We all tend to be mistaken; thus, do not forget to proofread or find someone to help you out.
When Not to Include Volunteer Work on Resume
According to LinkedIn research, 41% of recruiters prefer to hire people with volunteering experience on resume.
So never leave your volunteer information off of your resume completely. Even if it’s not related to your job, it’ll be wise to include your pro bono work under the Additional Activities section, especially if you have lots of impressive accomplishments you to add to your resume.
Check out the following example to see how to include unrelated volunteer experience on resume:
- Coordinated fundraisers for various non-profit organizations.
- Volunteered as a celebrity’s giving back team.
- Supervised a project for feeding the homeless.
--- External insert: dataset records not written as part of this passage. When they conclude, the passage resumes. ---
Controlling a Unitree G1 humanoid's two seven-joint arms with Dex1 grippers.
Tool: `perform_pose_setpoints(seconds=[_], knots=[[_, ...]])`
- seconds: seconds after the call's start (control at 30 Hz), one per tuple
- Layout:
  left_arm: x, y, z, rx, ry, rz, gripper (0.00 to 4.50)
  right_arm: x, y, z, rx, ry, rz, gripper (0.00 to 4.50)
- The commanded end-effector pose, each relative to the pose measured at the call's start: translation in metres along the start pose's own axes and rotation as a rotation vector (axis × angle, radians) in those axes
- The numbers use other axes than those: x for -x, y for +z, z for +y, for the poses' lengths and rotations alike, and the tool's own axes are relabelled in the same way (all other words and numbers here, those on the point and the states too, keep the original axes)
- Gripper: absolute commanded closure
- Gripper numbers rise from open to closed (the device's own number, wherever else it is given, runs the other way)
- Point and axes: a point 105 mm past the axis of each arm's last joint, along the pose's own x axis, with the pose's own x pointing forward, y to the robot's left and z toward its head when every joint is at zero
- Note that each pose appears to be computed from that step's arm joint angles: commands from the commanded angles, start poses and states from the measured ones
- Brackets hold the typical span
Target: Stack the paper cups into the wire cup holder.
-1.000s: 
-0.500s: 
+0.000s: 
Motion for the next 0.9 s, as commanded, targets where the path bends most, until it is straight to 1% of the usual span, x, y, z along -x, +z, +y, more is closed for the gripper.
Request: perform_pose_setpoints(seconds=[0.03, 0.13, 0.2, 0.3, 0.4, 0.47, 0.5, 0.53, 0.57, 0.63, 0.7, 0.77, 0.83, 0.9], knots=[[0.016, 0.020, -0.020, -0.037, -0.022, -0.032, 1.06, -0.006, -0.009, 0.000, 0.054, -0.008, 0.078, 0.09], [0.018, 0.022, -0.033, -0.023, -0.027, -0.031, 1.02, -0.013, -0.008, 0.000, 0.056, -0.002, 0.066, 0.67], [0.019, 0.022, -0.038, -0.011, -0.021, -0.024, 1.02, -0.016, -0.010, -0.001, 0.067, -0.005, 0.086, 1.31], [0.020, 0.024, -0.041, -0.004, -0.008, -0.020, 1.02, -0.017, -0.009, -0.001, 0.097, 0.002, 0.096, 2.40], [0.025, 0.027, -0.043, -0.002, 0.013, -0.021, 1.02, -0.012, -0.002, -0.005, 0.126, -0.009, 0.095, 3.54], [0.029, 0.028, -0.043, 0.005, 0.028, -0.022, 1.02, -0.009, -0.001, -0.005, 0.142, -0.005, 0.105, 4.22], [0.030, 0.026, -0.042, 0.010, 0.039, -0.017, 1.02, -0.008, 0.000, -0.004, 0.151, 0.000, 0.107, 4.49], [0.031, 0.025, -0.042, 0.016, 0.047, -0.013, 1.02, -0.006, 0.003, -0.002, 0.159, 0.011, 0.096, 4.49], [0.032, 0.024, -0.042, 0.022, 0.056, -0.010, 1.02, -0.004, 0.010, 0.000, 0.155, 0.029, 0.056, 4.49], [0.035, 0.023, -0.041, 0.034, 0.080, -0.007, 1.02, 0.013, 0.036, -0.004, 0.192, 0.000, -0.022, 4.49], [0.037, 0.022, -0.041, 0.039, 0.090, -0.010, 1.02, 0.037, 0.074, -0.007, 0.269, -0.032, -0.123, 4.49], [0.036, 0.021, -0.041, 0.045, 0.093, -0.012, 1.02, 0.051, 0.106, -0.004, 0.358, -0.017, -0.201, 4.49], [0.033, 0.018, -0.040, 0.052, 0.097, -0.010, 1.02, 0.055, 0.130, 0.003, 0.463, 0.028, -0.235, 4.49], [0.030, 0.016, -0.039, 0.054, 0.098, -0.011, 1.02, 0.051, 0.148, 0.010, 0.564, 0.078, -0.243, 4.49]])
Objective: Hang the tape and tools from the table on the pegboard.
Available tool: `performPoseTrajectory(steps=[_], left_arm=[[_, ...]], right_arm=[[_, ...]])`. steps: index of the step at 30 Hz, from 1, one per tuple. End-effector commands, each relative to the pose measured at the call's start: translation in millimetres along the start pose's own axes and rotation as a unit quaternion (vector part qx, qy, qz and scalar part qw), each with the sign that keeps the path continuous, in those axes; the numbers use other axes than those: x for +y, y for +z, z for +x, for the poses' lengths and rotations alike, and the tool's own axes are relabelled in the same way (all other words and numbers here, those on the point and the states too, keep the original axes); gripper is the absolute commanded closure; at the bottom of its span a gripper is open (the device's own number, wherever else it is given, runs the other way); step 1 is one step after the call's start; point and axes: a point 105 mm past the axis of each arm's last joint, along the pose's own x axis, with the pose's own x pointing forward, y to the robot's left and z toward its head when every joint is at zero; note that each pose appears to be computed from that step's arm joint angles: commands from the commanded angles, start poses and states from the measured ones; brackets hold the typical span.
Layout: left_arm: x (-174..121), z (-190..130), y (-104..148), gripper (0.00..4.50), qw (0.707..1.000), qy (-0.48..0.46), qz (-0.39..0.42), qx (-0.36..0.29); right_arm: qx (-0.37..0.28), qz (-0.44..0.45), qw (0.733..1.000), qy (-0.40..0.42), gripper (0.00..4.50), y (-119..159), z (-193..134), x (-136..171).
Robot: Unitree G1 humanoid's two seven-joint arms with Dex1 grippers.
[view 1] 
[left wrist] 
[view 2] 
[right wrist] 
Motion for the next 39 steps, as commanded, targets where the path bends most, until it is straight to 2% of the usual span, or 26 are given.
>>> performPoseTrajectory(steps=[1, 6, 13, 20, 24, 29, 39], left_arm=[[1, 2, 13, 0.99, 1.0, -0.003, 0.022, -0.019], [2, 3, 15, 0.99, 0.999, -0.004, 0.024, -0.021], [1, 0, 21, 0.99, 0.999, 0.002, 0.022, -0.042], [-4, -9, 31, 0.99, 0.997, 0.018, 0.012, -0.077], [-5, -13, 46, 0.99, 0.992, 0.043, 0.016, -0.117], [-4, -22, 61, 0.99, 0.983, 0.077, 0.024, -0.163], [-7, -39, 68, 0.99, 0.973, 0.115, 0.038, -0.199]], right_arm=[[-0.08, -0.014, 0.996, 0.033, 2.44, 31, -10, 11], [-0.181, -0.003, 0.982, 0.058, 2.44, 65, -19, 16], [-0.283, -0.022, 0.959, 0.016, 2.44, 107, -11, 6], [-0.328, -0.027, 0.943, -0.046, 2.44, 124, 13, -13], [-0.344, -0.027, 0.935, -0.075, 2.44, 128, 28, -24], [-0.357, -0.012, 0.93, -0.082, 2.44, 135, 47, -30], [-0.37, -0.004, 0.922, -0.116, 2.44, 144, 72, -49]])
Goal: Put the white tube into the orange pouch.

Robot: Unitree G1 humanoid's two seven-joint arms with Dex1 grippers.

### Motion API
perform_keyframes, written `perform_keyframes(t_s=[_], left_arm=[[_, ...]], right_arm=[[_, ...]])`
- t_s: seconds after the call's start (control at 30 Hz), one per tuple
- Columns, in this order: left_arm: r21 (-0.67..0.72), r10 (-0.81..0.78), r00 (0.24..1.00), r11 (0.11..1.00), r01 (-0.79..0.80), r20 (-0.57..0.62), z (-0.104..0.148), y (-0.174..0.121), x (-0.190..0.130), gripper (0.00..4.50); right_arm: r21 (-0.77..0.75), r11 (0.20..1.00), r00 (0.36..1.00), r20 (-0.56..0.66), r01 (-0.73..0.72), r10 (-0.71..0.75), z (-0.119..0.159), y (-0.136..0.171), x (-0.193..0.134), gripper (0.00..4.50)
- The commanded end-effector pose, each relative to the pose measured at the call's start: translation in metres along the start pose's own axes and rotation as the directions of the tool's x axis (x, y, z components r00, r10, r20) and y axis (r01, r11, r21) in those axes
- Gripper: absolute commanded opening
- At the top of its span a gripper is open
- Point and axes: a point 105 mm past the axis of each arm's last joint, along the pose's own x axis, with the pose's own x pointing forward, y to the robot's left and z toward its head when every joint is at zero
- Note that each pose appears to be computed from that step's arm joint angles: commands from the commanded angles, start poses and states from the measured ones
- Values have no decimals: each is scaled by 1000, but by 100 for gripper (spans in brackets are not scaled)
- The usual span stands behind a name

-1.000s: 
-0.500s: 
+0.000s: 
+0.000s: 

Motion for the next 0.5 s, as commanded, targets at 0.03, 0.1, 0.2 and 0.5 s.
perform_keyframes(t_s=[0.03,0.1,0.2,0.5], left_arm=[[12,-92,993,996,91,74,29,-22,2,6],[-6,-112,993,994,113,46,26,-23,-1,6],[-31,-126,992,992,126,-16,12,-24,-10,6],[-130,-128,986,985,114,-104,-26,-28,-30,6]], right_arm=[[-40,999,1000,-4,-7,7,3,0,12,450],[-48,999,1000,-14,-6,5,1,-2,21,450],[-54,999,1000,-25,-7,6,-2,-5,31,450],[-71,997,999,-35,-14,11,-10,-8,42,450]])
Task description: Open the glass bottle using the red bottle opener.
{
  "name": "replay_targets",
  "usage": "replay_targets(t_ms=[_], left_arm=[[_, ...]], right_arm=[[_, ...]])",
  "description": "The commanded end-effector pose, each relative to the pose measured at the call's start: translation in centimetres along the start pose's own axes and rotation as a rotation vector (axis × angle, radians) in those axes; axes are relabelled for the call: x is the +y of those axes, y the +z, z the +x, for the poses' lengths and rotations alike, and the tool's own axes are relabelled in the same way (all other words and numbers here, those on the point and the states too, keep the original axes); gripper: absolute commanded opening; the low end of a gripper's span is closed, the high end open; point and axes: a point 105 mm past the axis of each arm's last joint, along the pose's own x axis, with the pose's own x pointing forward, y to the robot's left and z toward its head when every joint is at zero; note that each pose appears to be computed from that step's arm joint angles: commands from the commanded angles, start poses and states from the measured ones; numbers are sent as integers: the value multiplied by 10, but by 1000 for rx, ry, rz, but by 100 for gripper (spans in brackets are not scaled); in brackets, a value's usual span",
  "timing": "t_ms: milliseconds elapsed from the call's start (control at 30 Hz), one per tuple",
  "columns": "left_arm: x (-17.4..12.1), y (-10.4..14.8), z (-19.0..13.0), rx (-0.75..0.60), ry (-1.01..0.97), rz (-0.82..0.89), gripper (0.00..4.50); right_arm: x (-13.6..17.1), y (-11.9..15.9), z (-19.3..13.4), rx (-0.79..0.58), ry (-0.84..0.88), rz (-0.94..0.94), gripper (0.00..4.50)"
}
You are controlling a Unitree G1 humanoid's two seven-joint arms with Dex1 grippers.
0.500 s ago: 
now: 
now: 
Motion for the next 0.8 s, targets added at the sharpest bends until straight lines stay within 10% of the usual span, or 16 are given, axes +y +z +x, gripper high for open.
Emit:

That said, note that apart from showing that you are involved in your community, volunteering comes with tons of benefits. Best of all, it showcases some of the soft skills that recruiters look out for in applicants such as leadership, teamwork, compassion, and so forth.
In conclusion, adding volunteer work to resume is sure to make your application stand out among others. However, before you go on with providing this information, take time to evaluate how your volunteering activities show the skills that the hiring company has communicated in the vacancy announcement.